- _AIM OF THE TASK_:
Each record is to be given again without alteration.

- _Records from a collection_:
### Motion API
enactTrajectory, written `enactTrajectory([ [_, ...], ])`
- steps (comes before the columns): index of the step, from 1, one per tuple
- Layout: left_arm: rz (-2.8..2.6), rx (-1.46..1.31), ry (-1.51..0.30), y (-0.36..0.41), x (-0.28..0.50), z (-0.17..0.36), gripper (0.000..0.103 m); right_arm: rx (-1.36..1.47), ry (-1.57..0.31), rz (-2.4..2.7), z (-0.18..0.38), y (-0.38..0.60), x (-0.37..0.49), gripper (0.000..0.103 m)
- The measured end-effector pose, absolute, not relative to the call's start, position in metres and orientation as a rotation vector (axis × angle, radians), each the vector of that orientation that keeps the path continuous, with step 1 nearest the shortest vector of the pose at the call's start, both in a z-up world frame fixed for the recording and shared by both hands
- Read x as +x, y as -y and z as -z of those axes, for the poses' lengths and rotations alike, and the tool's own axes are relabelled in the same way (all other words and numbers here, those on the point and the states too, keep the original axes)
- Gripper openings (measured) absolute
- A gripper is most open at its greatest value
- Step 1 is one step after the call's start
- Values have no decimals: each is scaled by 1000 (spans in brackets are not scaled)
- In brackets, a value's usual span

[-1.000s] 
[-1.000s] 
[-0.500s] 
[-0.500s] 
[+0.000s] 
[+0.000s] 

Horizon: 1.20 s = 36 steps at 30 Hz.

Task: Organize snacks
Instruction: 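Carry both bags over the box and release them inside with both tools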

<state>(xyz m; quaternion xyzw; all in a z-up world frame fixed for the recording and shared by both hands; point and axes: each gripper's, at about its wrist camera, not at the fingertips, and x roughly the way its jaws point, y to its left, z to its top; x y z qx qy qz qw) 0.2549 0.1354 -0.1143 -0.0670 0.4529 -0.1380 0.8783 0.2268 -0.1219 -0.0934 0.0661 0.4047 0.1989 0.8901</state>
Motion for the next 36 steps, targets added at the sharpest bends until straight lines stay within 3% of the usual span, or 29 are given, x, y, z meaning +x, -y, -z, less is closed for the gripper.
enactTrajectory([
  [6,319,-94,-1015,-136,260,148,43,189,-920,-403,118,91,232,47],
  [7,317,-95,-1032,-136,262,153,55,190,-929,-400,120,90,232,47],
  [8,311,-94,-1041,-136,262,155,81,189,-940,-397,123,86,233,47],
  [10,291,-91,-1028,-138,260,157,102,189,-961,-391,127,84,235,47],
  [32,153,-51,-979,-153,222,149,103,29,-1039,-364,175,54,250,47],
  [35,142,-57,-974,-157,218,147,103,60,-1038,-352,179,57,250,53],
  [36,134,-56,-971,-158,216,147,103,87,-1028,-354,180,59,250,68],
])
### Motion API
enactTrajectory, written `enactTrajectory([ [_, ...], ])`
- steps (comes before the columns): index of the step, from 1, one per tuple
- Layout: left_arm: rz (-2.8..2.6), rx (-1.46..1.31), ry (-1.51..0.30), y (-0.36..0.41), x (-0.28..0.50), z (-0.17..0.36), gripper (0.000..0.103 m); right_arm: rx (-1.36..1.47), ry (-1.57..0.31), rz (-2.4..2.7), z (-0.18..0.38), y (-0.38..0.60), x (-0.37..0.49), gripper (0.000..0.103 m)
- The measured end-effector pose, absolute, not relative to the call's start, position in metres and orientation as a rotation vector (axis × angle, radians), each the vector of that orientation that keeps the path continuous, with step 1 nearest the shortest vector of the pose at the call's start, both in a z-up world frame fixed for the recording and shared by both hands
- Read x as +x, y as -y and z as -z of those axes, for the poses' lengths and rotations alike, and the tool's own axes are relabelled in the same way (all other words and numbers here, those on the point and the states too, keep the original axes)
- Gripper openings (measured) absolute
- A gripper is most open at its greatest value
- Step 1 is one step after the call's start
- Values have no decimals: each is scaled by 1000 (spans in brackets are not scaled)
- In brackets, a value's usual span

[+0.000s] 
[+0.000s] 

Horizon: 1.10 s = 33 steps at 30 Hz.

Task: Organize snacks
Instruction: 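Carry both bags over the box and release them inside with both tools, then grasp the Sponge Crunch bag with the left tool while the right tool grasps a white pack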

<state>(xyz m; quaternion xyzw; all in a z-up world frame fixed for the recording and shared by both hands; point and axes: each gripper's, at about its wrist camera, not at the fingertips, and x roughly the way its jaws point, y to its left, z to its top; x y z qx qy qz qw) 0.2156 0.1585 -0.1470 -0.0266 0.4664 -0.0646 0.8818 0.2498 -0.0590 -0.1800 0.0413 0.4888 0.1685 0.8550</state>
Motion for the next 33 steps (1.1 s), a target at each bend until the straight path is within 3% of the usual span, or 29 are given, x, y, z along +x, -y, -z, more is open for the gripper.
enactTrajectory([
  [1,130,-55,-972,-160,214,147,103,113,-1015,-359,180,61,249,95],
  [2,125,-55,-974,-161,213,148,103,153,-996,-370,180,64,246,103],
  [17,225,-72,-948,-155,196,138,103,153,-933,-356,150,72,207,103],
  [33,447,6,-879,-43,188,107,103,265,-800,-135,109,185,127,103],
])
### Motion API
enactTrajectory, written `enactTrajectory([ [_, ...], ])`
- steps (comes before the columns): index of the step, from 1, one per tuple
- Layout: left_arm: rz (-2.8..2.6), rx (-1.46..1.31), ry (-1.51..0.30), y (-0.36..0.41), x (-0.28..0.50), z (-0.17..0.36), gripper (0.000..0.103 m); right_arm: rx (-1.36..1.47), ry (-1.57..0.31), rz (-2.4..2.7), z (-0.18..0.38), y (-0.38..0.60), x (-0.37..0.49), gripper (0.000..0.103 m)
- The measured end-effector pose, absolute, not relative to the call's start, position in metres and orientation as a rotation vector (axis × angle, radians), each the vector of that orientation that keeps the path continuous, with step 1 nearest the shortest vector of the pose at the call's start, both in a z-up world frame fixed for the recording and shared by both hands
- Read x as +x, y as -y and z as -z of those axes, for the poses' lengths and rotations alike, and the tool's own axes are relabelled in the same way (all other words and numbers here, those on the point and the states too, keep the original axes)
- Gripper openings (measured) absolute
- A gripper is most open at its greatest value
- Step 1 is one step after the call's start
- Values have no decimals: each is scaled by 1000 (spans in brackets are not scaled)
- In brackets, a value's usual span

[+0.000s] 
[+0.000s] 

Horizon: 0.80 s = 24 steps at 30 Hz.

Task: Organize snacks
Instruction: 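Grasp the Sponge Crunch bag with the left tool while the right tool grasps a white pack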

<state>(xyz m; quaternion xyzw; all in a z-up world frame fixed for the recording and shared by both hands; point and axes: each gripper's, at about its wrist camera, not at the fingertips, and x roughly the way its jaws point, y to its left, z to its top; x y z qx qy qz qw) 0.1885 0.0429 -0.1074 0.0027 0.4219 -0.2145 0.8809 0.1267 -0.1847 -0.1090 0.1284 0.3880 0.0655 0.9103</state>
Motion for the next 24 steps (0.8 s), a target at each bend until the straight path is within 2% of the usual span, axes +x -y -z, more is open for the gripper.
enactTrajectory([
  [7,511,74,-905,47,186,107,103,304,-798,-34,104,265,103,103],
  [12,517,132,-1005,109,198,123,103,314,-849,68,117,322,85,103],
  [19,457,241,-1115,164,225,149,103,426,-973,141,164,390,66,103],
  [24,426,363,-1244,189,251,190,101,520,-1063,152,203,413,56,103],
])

- _TASK RESPONSE_:
### Motion API
enactTrajectory, written `enactTrajectory([ [_, ...], ])`
- steps (comes before the columns): index of the step, from 1, one per tuple
- Layout: left_arm: rz (-2.8..2.6), rx (-1.46..1.31), ry (-1.51..0.30), y (-0.36..0.41), x (-0.28..0.50), z (-0.17..0.36), gripper (0.000..0.103 m); right_arm: rx (-1.36..1.47), ry (-1.57..0.31), rz (-2.4..2.7), z (-0.18..0.38), y (-0.38..0.60), x (-0.37..0.49), gripper (0.000..0.103 m)
- The measured end-effector pose, absolute, not relative to the call's start, position in metres and orientation as a rotation vector (axis × angle, radians), each the vector of that orientation that keeps the path continuous, with step 1 nearest the shortest vector of the pose at the call's start, both in a z-up world frame fixed for the recording and shared by both hands
- Read x as +x, y as -y and z as -z of those axes, for the poses' lengths and rotations alike, and the tool's own axes are relabelled in the same way (all other words and numbers here, those on the point and the states too, keep the original axes)
- Gripper openings (measured) absolute
- A gripper is most open at its greatest value
- Step 1 is one step after the call's start
- Values have no decimals: each is scaled by 1000 (spans in brackets are not scaled)
- In brackets, a value's usual span

[-1.000s] 
[-1.000s] 
[-0.500s] 
[-0.500s] 
[+0.000s] 
[+0.000s] 

Horizon: 1.20 s = 36 steps at 30 Hz.

Task: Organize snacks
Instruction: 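Carry both bags over the box and release them inside with both tools
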
<state>(xyz m; quaternion xyzw; all in a z-up world frame fixed for the recording and shared by both hands; point and axes: each gripper's, at about its wrist camera, not at the fingertips, and x roughly the way its jaws point, y to its left, z to its top; x y z qx qy qz qw) 0.2549 0.1354 -0.1143 -0.0670 0.4529 -0.1380 0.8783 0.2268 -0.1219 -0.0934 0.0661 0.4047 0.1989 0.8901</state>
Motion for the next 36 steps, targets added at the sharpest bends until straight lines stay within 3% of the usual span, or 29 are given, x, y, z meaning +x, -y, -z, less is closed for the gripper.
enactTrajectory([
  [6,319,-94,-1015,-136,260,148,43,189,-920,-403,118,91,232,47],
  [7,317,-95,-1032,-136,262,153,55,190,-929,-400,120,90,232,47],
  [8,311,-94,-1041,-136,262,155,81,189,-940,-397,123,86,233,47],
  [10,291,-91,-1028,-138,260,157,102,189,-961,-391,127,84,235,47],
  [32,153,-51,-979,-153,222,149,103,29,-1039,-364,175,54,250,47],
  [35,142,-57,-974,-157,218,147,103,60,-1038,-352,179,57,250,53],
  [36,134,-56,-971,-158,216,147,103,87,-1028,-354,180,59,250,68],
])
### Motion API
enactTrajectory, written `enactTrajectory([ [_, ...], ])`
- steps (comes before the columns): index of the step, from 1, one per tuple
- Layout: left_arm: rz (-2.8..2.6), rx (-1.46..1.31), ry (-1.51..0.30), y (-0.36..0.41), x (-0.28..0.50), z (-0.17..0.36), gripper (0.000..0.103 m); right_arm: rx (-1.36..1.47), ry (-1.57..0.31), rz (-2.4..2.7), z (-0.18..0.38), y (-0.38..0.60), x (-0.37..0.49), gripper (0.000..0.103 m)
- The measured end-effector pose, absolute, not relative to the call's start, position in metres and orientation as a rotation vector (axis × angle, radians), each the vector of that orientation that keeps the path continuous, with step 1 nearest the shortest vector of the pose at the call's start, both in a z-up world frame fixed for the recording and shared by both hands
- Read x as +x, y as -y and z as -z of those axes, for the poses' lengths and rotations alike, and the tool's own axes are relabelled in the same way (all other words and numbers here, those on the point and the states too, keep the original axes)
- Gripper openings (measured) absolute
- A gripper is most open at its greatest value
- Step 1 is one step after the call's start
- Values have no decimals: each is scaled by 1000 (spans in brackets are not scaled)
- In brackets, a value's usual span

[+0.000s] 
[+0.000s] 

Horizon: 1.10 s = 33 steps at 30 Hz.

Task: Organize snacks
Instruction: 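Carry both bags over the box and release them inside with both tools, then grasp the Sponge Crunch bag with the left tool while the right tool grasps a white pack
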
<state>(xyz m; quaternion xyzw; all in a z-up world frame fixed for the recording and shared by both hands; point and axes: each gripper's, at about its wrist camera, not at the fingertips, and x roughly the way its jaws point, y to its left, z to its top; x y z qx qy qz qw) 0.2156 0.1585 -0.1470 -0.0266 0.4664 -0.0646 0.8818 0.2498 -0.0590 -0.1800 0.0413 0.4888 0.1685 0.8550</state>
Motion for the next 33 steps (1.1 s), a target at each bend until the straight path is within 3% of the usual span, or 29 are given, x, y, z along +x, -y, -z, more is open for the gripper.
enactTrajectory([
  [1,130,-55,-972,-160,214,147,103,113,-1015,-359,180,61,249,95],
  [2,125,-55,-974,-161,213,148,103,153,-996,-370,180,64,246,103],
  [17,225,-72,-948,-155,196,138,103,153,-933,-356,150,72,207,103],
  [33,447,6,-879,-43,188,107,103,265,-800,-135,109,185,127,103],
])
### Motion API
enactTrajectory, written `enactTrajectory([ [_, ...], ])`
- steps (comes before the columns): index of the step, from 1, one per tuple
- Layout: left_arm: rz (-2.8..2.6), rx (-1.46..1.31), ry (-1.51..0.30), y (-0.36..0.41), x (-0.28..0.50), z (-0.17..0.36), gripper (0.000..0.103 m); right_arm: rx (-1.36..1.47), ry (-1.57..0.31), rz (-2.4..2.7), z (-0.18..0.38), y (-0.38..0.60), x (-0.37..0.49), gripper (0.000..0.103 m)
- The measured end-effector pose, absolute, not relative to the call's start, position in metres and orientation as a rotation vector (axis × angle, radians), each the vector of that orientation that keeps the path continuous, with step 1 nearest the shortest vector of the pose at the call's start, both in a z-up world frame fixed for the recording and shared by both hands
- Read x as +x, y as -y and z as -z of those axes, for the poses' lengths and rotations alike, and the tool's own axes are relabelled in the same way (all other words and numbers here, those on the point and the states too, keep the original axes)
- Gripper openings (measured) absolute
- A gripper is most open at its greatest value
- Step 1 is one step after the call's start
- Values have no decimals: each is scaled by 1000 (spans in brackets are not scaled)
- In brackets, a value's usual span

[+0.000s] 
[+0.000s] 

Horizon: 0.80 s = 24 steps at 30 Hz.

Task: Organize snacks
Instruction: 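Grasp the Sponge Crunch bag with the left tool while the right tool grasps a white pack
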
<state>(xyz m; quaternion xyzw; all in a z-up world frame fixed for the recording and shared by both hands; point and axes: each gripper's, at about its wrist camera, not at the fingertips, and x roughly the way its jaws point, y to its left, z to its top; x y z qx qy qz qw) 0.1885 0.0429 -0.1074 0.0027 0.4219 -0.2145 0.8809 0.1267 -0.1847 -0.1090 0.1284 0.3880 0.0655 0.9103</state>
Motion for the next 24 steps (0.8 s), a target at each bend until the straight path is within 2% of the usual span, axes +x -y -z, more is open for the gripper.
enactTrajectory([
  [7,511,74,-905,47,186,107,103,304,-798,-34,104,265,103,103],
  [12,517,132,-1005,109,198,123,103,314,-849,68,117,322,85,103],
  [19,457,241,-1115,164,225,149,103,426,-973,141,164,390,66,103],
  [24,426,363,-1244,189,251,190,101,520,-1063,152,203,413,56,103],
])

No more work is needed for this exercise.